POTERI

Essi vivono…ma non sono tornati a votare!

Adottate un Alemanno randagio pare che sindaco uscente abbia stanziato all’uopo dei fondi in polemica con il vivisettore Marino.

Le dimensioni della disfatta romana di Alemanno e della sua banda sono date non solo dal voto comunale ma di quello nei municipi. Più ancora delle scontate vittorie nei ballottaggi a Garbatella, San Lorenzo o Montesacro e quella meno scontata nell’Aurelio, colpisce il successo di stretta misura dello schieramento di sinistra nel XV municipio, storica roccaforte nera. Adesso non è più colpa del derby, ma della «disaffezione dalla politica». Che rosicone…L’importante è che ce lo siamo tolti dai piedi, senza nutrire eccessive illusioni sulla nuova amministrazione che occorre mantenere sotto pressione dei movimenti, in primo luogo per le scelte abitative, fiscali e culturali.

Sul piano nazionale il successo dei candidati di centro-sinistra è schiacciante o meglio è clamorosa la disfatta di quelli di centro-destra dentro un impressionante trend di crescita dell’astensione, che testimonia l’approfondimento della crisi della rappresentanza, malgrado tutte le favole di D’Alimonte sull’astensionismo benefico, indice che in gara restano i più motivati, ecc. Una ben strana concezione della partecipazione politica, che appare piuttosto una scusante autoconsolatoria dell’influenza declinante dei partiti.

Anche in questo caso fanno testo i casi più imprevisti: il tonfo dello sceriffo Gentilini a Treviso, la perdita pidiellino-leghista di Brescia, sede del contrastato comizio di un Berlusconi che non porta troppa fortuna (vedi anche il flop sotto l’Arco di Costantino), i risultati inediti di Viterbo e Imperia, la sudatissima vittoria Pd a Siena. Il sorpasso in retromarcia è perfettamente riuscito al Pd e ora le scommesse vertono su un punto: come farà di nuovo quel partito a sputtanare il successo e a perdere il dopo-elezioni? Arduo, ma vedrete che ci riuscirà e le scaramucce intorno al congresso sono un bel segnale.

Lo smottamento del centro-destra in Sicilia –dove le maggiori città in gara vanno al Pd e vicini e, tranne Ragusa, si dissolve il M5s– è il dato più sintomatico per definire una tendenza che potrebbe pesare a livello nazionale e anche per le scadenze politiche: il granaio siciliano è infestato dai topi. Altrove non va meglio e Berlusconi si è infuriato con Alemanno, il cui disastro completa la scomparsa di An e affini, e medita un terremoto dentro il PdL, che a sua volta spera che il Capo sia troppo occupato dei suoi guai giudiziari per arrivare a una resa dei conti traumatica con colonnelli, falchi, colombe e oche.
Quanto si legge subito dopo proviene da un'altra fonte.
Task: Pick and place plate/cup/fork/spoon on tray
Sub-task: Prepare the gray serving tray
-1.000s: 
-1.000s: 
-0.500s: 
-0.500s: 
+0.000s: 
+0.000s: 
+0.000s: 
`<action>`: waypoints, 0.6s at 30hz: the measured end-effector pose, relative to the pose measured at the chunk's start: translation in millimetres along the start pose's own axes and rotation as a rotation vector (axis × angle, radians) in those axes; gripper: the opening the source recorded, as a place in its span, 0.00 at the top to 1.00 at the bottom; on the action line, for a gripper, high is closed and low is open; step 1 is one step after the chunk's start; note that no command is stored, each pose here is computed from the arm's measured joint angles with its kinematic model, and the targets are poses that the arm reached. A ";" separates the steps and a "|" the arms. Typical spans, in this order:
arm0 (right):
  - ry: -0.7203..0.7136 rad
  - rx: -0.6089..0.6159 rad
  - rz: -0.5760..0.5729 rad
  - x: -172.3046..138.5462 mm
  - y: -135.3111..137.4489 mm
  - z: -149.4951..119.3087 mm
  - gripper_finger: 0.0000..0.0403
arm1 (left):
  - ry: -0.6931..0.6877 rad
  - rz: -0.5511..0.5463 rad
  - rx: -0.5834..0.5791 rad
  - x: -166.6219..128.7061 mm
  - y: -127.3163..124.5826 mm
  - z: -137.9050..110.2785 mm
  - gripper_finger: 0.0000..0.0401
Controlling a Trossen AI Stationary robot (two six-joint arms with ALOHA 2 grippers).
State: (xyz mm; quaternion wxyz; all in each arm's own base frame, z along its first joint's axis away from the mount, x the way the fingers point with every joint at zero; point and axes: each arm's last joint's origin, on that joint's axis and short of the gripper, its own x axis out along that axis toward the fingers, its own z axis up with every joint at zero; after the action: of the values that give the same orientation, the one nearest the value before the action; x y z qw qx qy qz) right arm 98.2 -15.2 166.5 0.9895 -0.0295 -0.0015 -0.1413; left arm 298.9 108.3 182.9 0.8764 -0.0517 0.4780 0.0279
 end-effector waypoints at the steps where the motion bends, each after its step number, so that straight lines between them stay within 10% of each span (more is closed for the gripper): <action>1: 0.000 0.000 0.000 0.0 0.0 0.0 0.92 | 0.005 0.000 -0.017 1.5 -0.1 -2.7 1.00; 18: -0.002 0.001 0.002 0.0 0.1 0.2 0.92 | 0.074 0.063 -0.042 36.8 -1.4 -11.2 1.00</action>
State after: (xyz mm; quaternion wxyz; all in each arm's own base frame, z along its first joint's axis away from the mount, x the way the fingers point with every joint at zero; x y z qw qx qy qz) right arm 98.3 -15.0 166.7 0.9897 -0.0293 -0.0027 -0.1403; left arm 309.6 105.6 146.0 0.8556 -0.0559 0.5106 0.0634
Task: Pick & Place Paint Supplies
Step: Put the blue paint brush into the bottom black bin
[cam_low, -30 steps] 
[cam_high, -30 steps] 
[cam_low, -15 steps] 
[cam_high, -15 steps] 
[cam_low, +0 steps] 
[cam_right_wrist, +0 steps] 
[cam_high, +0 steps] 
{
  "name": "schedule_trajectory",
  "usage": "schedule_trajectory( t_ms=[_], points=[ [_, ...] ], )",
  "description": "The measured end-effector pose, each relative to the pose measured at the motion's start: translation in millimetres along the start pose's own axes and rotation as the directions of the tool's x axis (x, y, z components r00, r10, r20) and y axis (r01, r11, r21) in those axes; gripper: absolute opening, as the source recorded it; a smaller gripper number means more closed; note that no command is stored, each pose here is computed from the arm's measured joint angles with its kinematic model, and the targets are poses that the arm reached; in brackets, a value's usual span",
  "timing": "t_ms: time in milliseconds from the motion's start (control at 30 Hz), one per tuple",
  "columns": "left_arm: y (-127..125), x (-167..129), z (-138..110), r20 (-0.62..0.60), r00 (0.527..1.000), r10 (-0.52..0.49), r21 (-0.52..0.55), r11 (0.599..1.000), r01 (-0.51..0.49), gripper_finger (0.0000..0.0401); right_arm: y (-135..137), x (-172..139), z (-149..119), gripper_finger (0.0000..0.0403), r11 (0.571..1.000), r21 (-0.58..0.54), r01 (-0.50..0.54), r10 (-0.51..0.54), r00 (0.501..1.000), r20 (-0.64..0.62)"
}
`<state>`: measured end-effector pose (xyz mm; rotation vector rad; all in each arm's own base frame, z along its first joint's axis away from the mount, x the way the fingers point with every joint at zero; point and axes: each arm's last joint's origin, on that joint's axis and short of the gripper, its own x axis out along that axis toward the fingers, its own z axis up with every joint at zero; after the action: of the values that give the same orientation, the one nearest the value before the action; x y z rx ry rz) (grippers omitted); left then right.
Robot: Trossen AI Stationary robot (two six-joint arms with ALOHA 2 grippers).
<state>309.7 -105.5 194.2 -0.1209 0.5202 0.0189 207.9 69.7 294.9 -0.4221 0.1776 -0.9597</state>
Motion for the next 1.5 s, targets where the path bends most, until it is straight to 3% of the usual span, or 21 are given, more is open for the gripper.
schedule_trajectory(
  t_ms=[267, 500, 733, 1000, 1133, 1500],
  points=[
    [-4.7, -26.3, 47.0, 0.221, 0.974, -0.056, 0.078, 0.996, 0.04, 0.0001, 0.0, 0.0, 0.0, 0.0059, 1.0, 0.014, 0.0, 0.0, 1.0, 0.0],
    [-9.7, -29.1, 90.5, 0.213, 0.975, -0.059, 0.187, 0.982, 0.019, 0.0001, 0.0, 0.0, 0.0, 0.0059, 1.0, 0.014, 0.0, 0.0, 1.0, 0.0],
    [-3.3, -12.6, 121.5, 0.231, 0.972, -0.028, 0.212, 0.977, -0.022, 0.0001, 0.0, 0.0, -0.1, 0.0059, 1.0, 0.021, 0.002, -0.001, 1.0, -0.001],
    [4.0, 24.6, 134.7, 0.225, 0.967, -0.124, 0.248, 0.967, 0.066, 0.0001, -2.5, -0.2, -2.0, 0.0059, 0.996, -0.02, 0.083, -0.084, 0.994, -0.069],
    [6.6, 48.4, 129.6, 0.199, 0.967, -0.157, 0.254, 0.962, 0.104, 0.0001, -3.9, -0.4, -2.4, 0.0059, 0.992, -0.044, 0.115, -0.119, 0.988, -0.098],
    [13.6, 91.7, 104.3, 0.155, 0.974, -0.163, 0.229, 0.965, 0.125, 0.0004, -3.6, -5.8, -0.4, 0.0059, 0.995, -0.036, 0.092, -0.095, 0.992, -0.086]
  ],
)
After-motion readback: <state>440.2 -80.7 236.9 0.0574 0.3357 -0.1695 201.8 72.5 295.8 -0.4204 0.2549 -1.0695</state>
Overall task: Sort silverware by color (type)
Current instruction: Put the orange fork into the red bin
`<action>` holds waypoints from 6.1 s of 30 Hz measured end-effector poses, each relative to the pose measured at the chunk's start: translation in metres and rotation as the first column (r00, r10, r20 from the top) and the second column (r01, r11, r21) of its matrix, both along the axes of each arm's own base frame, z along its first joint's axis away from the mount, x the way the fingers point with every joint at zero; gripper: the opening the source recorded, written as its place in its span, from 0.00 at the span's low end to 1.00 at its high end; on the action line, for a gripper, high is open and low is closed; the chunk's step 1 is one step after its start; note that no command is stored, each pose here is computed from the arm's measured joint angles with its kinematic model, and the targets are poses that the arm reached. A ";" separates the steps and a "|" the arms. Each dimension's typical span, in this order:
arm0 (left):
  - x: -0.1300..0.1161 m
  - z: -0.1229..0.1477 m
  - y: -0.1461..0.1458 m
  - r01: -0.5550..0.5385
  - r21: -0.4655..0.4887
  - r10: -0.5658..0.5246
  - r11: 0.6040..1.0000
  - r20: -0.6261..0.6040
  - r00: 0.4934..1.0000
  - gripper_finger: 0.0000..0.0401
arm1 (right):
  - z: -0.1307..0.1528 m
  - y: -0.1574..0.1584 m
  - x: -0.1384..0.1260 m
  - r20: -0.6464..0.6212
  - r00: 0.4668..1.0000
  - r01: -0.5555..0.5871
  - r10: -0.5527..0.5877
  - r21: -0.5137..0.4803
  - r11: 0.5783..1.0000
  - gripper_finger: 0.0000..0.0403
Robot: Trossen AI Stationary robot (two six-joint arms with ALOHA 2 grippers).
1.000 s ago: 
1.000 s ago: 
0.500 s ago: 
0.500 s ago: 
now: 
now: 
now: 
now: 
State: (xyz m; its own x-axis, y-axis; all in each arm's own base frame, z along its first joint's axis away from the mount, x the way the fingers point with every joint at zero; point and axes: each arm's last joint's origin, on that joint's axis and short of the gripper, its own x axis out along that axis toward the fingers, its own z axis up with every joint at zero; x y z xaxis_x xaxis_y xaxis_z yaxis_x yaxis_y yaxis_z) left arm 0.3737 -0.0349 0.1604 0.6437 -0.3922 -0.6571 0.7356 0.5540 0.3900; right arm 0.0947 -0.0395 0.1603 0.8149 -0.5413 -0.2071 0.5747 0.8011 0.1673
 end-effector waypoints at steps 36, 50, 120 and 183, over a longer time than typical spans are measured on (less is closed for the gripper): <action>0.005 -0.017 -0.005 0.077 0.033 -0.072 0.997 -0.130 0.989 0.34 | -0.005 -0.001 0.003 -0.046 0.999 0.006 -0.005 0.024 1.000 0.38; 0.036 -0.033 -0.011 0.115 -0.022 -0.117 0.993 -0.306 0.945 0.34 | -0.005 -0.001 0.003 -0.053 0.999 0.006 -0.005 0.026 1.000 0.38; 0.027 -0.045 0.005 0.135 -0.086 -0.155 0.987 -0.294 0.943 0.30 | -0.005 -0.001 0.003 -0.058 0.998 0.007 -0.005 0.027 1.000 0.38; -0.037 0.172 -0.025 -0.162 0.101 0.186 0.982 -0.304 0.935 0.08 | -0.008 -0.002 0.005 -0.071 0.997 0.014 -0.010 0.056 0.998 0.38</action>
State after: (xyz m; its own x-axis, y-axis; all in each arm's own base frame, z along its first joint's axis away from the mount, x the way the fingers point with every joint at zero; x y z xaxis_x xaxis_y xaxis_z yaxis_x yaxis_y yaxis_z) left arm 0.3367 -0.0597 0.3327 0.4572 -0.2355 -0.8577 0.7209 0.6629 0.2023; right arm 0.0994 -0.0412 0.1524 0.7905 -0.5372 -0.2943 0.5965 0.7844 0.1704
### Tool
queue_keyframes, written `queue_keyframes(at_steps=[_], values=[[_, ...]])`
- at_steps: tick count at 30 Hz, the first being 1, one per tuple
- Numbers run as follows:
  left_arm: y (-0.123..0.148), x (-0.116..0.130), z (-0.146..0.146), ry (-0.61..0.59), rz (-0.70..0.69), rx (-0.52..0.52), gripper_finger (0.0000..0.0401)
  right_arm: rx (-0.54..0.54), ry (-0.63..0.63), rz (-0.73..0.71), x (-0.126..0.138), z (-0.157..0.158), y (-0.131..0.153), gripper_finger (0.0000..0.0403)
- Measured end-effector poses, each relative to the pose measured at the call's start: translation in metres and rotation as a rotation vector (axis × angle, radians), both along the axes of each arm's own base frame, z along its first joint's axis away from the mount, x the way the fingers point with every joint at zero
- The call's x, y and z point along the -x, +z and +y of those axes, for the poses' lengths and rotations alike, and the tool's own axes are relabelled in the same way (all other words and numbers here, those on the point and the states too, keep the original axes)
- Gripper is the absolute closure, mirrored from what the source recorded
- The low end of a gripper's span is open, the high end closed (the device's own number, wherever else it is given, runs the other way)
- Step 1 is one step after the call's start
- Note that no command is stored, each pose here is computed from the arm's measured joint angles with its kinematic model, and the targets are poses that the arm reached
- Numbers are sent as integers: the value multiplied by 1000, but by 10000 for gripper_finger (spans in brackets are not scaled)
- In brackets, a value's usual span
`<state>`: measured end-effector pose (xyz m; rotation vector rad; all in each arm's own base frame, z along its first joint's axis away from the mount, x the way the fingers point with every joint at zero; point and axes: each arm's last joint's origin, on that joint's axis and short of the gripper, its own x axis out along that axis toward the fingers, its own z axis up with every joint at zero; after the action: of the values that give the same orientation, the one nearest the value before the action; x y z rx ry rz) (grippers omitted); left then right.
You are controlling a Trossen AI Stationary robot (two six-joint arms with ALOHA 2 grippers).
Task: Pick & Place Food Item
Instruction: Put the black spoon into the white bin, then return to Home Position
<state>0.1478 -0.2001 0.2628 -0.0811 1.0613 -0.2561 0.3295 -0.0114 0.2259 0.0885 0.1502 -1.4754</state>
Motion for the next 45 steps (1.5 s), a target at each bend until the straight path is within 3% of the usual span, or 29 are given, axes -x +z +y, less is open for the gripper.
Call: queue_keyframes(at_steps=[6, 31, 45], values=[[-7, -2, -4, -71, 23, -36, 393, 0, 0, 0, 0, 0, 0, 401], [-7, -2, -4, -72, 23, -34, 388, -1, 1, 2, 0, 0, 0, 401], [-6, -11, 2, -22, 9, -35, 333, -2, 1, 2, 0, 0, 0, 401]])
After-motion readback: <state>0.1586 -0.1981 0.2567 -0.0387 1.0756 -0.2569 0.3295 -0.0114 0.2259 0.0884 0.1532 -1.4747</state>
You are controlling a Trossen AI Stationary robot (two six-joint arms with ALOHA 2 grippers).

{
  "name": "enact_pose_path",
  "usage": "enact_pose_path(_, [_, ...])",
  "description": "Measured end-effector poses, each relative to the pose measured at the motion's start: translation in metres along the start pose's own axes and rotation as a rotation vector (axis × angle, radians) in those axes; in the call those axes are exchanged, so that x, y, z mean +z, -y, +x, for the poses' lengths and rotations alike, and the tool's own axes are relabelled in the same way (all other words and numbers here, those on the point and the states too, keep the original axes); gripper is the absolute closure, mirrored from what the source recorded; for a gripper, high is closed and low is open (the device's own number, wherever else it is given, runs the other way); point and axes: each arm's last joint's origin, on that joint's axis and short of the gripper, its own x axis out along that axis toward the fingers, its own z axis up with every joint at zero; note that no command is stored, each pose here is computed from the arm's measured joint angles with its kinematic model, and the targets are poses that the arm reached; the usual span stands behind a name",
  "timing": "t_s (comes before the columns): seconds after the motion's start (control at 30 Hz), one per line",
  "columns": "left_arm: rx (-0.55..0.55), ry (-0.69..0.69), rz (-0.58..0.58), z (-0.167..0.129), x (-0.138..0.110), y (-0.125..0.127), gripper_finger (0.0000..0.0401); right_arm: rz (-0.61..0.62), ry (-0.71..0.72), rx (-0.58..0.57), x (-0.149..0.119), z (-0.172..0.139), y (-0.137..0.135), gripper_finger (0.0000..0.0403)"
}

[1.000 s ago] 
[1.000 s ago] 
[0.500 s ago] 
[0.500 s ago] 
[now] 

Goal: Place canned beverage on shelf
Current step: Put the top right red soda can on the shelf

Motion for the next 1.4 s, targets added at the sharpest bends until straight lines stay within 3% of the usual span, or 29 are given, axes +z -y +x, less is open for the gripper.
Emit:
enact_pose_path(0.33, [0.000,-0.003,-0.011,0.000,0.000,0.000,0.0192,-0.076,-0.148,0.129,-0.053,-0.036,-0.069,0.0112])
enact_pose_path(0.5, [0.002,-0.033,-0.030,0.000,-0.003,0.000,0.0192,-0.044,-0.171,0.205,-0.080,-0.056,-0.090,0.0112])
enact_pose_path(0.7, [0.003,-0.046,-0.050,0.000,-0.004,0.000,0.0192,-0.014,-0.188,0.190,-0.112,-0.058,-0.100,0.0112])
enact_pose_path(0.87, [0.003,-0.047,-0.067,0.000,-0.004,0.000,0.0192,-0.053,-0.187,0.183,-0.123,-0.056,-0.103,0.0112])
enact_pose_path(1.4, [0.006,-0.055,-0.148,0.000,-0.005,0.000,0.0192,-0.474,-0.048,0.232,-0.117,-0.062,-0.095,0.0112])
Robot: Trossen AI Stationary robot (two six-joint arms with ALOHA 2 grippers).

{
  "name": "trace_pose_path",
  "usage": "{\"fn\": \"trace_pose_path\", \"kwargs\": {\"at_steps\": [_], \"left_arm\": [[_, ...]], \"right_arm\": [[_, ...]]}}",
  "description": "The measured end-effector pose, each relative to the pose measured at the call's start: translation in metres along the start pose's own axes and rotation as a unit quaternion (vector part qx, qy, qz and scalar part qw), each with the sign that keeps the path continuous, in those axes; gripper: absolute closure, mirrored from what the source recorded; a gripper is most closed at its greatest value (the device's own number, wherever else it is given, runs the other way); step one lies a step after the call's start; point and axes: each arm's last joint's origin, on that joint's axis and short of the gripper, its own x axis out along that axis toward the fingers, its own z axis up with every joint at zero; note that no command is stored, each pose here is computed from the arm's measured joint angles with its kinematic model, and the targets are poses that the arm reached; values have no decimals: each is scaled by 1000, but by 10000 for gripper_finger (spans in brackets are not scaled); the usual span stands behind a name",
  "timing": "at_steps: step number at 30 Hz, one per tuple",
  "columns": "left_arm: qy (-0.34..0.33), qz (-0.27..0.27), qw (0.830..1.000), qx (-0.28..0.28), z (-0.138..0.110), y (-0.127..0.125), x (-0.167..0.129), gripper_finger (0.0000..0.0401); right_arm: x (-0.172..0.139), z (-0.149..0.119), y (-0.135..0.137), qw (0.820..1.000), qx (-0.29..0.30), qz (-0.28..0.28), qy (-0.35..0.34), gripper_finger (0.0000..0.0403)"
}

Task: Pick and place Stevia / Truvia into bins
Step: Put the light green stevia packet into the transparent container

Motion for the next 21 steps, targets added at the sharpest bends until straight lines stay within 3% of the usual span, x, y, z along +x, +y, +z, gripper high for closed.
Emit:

Il M5s restituisce all’astensione (e in parte al Pd) buona parte dei voti da poco acquisiti, nel Continente come in Sicilia, e fa un po’ ridere Grillo che vanta una marcia «lenta ma inesorabile» per la conquista delle roccheforti di Pomezia e Assemini.

In complesso, un voto paradossale che sconfessa le larghe intese promosse da Napolitano (Marino al Senato non le aveva neppure votate) ma rende più difficile a Berlusconi minacciare di interromperle a suo piacimento, dunque rafforza indirettamente la tenuta dell’immeritevole governo in carica. Si affievolisce l’alternativa delle elezioni anticipate, il cui esito si fa opaco per tutti, ma non per questo il governo riceve slancio. Conclusione: una generale paralisi dell’azione, tanto più grave nel momento in cui la crisi precipita, il regresso del Pil si accentua e produzione industriale ed export continuano a restringersi di mese in mese. Enrico Letta si regge sulla paura che qualcosa si muova e che debba andare a un’altra verifica popolare su una platea dimidiata dall’astensione. Ma così la crisi dilaga senza controlli e crescono sfiducia e astensione: il cane si morde la coda. Sel (con grande apprensione del Corsera) scuote l’albero esultando, ma gli eventuali frutti li raccoglierebbe Renzi. Alla prossima puntata.